■ **Instructions for the task**
Please count the lines of the data that contain "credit" and state only the total.

■ **Collected data**
========================================================================
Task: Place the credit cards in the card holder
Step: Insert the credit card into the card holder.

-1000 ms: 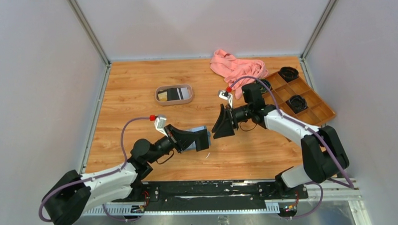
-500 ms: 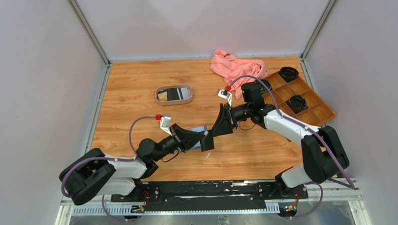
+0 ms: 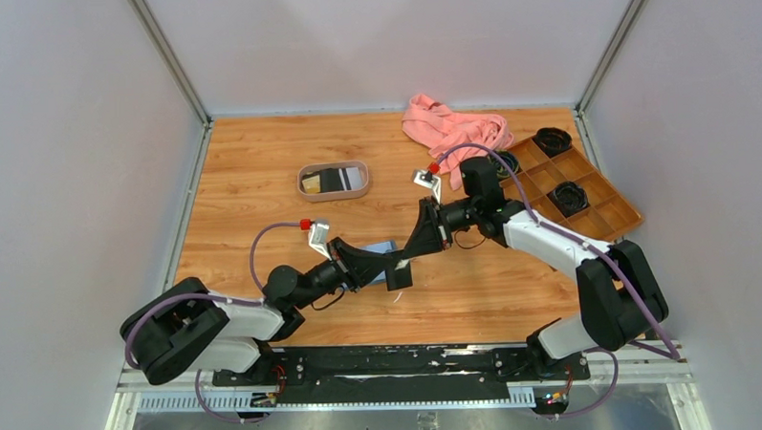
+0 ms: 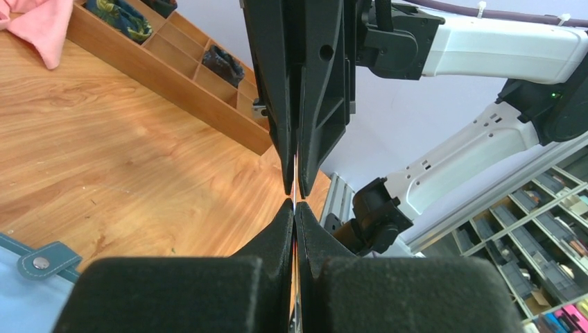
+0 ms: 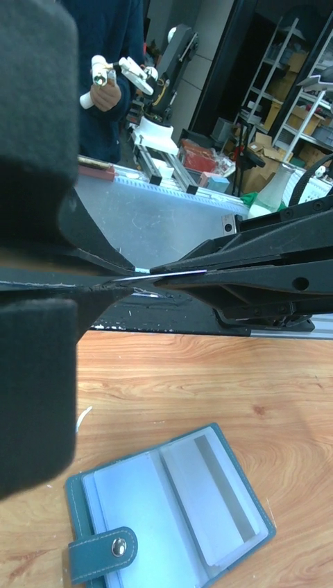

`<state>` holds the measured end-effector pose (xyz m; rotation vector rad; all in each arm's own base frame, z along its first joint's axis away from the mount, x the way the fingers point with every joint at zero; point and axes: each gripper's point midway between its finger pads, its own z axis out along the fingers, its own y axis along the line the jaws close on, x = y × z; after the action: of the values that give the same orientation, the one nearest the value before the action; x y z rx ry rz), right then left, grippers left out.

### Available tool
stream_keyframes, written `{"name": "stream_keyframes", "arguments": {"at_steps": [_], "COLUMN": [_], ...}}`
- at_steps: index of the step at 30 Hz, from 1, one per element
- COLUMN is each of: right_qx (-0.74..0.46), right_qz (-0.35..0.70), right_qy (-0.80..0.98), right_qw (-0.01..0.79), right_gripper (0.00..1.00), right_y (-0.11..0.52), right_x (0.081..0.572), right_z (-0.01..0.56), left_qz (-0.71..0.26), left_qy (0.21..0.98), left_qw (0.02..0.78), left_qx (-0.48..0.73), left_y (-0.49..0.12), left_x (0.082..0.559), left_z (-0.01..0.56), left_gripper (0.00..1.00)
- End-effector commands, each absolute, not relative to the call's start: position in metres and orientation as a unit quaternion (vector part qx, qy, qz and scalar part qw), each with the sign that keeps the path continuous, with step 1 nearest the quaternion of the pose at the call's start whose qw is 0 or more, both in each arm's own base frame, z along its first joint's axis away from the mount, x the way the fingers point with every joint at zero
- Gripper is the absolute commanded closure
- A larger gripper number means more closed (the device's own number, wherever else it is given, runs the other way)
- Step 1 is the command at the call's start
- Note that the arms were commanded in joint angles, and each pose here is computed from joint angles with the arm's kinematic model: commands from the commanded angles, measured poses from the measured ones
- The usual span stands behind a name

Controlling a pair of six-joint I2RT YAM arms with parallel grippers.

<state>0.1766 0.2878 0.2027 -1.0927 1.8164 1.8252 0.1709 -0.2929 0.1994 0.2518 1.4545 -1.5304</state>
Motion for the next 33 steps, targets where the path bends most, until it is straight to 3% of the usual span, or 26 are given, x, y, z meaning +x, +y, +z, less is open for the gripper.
{"name": "stream_keyframes", "arguments": {"at_steps": [1,4,7,10,15,18,22,27,33], "right_qx": [-0.411,-0.413,-0.42,-0.425,-0.403,-0.375,-0.315,-0.253,-0.225], "right_qz": [0.651,0.649,0.645,0.632,0.598,0.578,0.563,0.564,0.56], "right_qy": [0.612,0.612,0.611,0.619,0.662,0.695,0.732,0.756,0.778], "right_qw": [0.183,0.184,0.186,0.192,0.205,0.207,0.219,0.214,0.177], "right_gripper": [0.93,1.0,1.0,1.0,1.0,1.0,1.0,1.0,1.0], "right_y": [0.291,0.291,0.29,0.288,0.288,0.29,0.297,0.316,0.339], "right_x": [0.172,0.172,0.172,0.174,0.187,0.2,0.223,0.253,0.263], "right_z": [0.22,0.218,0.213,0.202,0.179,0.168,0.156,0.144,0.118], "left_qz": [-0.632,-0.629,-0.624,-0.597,-0.439,-0.386,-0.36,-0.288,-0.253], "left_qy": [0.58,0.581,0.583,0.601,0.719,0.734,0.756,0.83,0.871], "left_qw": [0.503,0.505,0.512,0.525,0.528,0.554,0.545,0.478,0.419], "left_qx": [0.109,0.106,0.087,0.08,0.106,0.078,0.036,0.0,-0.036], "left_y": [-0.295,-0.293,-0.284,-0.272,-0.243,-0.212,-0.19,-0.167,-0.159], "left_x": [0.171,0.172,0.173,0.175,0.191,0.194,0.194,0.195,0.199], "left_z": [0.209,0.209,0.208,0.201,0.159,0.156,0.143,0.102,0.064], "left_gripper": [1.0,0.91,0.65,0.45,0.2,0.01,0.0,0.0,0.19]}}
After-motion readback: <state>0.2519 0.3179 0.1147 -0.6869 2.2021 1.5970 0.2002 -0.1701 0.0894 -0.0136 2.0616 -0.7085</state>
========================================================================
■ **Exercise solution**
2